Louisa Bielig’s 2015 BA Honours thesis, “Classifiers and constraints in Chuj topic constructions”, is now available for download here: [PDF]. Louisa finished her BA in 2015 and was awarded McGill’s Cremona Memorial Prize in linguistics for her research on Chuj.

Abstract: Like many other Mayan languages, Chuj, a language of the Q’anjob’alan branch, exhibits syntactic ergativity in the form of an extraction asymmetry. The A’-extraction of transitive subjects (ergative arguments) requires the use of a special construction, known as Agent Focus. However, preverbal ergative subjects without Agent Focus are permitted in topic constructions, where a corresponding nominal classifier, which I refer to as a resumptive classifier, appears post-verbally. Transitive and intransitive preverbal subjects can appear as topics with resumptive classifiers, while preverbal object topics are strongly dispreferred.

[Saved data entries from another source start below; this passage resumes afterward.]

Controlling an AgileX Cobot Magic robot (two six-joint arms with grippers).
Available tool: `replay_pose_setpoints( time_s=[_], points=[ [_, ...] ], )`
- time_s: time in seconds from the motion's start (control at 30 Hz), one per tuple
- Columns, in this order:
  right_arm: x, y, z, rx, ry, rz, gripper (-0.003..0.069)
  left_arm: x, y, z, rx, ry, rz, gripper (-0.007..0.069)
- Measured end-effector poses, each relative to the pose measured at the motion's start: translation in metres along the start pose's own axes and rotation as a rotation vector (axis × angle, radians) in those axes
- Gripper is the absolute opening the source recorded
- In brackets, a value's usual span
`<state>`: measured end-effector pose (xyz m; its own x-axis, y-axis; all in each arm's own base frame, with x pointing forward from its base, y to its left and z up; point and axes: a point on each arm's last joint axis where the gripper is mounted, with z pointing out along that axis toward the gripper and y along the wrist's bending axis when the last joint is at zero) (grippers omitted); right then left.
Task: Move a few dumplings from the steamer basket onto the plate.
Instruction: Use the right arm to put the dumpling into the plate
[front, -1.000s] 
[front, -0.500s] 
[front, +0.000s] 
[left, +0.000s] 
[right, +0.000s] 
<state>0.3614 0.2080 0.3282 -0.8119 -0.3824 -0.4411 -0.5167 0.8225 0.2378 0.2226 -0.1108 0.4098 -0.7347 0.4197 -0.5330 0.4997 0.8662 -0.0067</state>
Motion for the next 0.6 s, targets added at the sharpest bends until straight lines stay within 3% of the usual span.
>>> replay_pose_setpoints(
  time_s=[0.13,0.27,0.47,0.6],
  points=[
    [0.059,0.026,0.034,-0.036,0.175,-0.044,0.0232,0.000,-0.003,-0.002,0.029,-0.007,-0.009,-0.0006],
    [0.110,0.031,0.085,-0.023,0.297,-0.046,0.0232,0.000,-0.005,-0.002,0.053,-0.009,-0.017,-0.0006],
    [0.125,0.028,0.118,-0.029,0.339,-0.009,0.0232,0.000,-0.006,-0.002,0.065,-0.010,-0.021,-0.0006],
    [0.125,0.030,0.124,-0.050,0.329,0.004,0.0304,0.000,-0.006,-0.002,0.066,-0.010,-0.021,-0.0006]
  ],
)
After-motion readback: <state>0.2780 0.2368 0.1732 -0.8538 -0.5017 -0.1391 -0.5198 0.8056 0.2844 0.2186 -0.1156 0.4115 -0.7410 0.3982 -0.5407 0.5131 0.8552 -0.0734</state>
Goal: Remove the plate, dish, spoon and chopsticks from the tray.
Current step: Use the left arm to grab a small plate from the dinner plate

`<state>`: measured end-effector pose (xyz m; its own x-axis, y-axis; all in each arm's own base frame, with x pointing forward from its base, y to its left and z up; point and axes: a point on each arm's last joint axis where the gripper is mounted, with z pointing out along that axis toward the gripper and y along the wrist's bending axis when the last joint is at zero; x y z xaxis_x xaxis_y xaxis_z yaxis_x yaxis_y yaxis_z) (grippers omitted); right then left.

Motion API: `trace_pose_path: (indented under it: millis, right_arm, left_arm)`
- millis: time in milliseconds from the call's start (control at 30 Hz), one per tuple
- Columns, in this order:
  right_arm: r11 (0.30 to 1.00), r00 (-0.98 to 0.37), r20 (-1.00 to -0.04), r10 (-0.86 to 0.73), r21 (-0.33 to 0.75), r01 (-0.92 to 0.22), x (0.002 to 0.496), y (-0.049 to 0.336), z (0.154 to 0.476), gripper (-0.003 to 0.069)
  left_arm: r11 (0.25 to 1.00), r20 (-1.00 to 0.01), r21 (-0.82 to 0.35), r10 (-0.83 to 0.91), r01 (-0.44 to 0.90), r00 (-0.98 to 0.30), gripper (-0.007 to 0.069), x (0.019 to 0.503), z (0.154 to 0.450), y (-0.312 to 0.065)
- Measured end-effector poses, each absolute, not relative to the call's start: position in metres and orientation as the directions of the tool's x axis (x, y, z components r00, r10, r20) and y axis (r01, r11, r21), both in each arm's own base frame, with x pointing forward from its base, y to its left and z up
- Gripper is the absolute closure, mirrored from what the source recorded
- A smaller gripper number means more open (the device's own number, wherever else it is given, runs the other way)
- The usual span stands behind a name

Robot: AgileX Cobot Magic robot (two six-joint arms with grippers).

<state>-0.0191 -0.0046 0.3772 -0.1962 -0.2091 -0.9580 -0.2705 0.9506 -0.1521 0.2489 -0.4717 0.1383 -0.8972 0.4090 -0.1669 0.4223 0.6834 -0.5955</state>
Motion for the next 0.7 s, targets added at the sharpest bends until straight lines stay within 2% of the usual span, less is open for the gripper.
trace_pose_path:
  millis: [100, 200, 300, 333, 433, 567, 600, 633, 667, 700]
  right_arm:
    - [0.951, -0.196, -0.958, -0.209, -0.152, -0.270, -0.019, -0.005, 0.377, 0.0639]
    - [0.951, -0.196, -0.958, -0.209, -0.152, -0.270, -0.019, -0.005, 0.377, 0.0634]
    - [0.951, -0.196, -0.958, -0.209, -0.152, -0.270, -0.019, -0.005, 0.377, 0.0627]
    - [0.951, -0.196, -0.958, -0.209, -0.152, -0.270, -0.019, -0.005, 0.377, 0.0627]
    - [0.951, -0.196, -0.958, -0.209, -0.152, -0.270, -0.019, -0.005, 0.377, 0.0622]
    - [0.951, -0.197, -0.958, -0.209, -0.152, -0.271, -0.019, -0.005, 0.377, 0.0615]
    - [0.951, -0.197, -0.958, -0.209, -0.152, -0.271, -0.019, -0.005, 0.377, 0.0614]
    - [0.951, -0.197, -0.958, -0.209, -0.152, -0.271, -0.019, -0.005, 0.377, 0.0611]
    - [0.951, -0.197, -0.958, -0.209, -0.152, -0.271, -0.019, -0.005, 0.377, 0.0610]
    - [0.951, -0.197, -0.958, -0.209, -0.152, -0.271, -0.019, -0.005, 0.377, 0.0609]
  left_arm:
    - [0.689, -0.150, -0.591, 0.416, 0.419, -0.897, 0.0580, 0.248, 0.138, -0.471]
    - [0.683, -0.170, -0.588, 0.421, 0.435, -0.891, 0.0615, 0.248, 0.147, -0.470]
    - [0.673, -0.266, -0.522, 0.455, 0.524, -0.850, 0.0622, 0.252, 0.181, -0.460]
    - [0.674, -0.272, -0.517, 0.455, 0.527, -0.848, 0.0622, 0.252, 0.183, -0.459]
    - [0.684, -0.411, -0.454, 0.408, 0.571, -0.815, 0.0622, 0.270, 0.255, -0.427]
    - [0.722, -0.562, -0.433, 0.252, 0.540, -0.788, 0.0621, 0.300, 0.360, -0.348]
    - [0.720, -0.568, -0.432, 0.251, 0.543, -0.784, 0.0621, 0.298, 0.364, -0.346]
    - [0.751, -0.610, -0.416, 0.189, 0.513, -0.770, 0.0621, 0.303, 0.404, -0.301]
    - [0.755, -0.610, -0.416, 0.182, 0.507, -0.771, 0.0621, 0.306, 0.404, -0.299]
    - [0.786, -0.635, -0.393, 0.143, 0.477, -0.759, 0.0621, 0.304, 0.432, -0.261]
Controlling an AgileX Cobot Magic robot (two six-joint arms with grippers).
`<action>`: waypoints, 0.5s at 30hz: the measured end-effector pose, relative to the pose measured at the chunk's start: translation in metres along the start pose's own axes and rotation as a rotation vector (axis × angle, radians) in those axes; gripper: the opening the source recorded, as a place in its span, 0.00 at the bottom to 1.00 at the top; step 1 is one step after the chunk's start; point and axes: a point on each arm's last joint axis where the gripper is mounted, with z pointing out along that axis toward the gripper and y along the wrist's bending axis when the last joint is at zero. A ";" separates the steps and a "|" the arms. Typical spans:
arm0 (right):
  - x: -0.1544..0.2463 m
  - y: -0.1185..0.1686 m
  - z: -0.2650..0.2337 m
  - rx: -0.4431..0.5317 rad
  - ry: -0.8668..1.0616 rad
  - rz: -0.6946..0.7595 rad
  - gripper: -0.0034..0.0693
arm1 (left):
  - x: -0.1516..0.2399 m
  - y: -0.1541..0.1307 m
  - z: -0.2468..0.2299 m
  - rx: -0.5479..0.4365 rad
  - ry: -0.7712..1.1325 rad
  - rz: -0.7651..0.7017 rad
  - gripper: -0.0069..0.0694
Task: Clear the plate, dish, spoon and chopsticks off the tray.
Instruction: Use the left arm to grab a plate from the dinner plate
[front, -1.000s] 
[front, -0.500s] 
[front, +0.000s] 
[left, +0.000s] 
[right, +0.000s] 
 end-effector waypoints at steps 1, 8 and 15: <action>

In this paper I propose that the preverbal subject in this construction has not been fronted, as is the case in Agent Focus. I argue that it has instead been base-generated in an external topic position and is co-indexed with the resumptive classifier below, following Aissen’s (1992) account of Tsotsil and Popti’ (Jakaltek) external topics. I will employ Aissen’s diagnostics and other tests to show that these topics are not compatible with a movement account, supporting the high base generation analysis. Subsequently, I will present two constraints on the external topic construction, which explain the strong dispreference of object topics.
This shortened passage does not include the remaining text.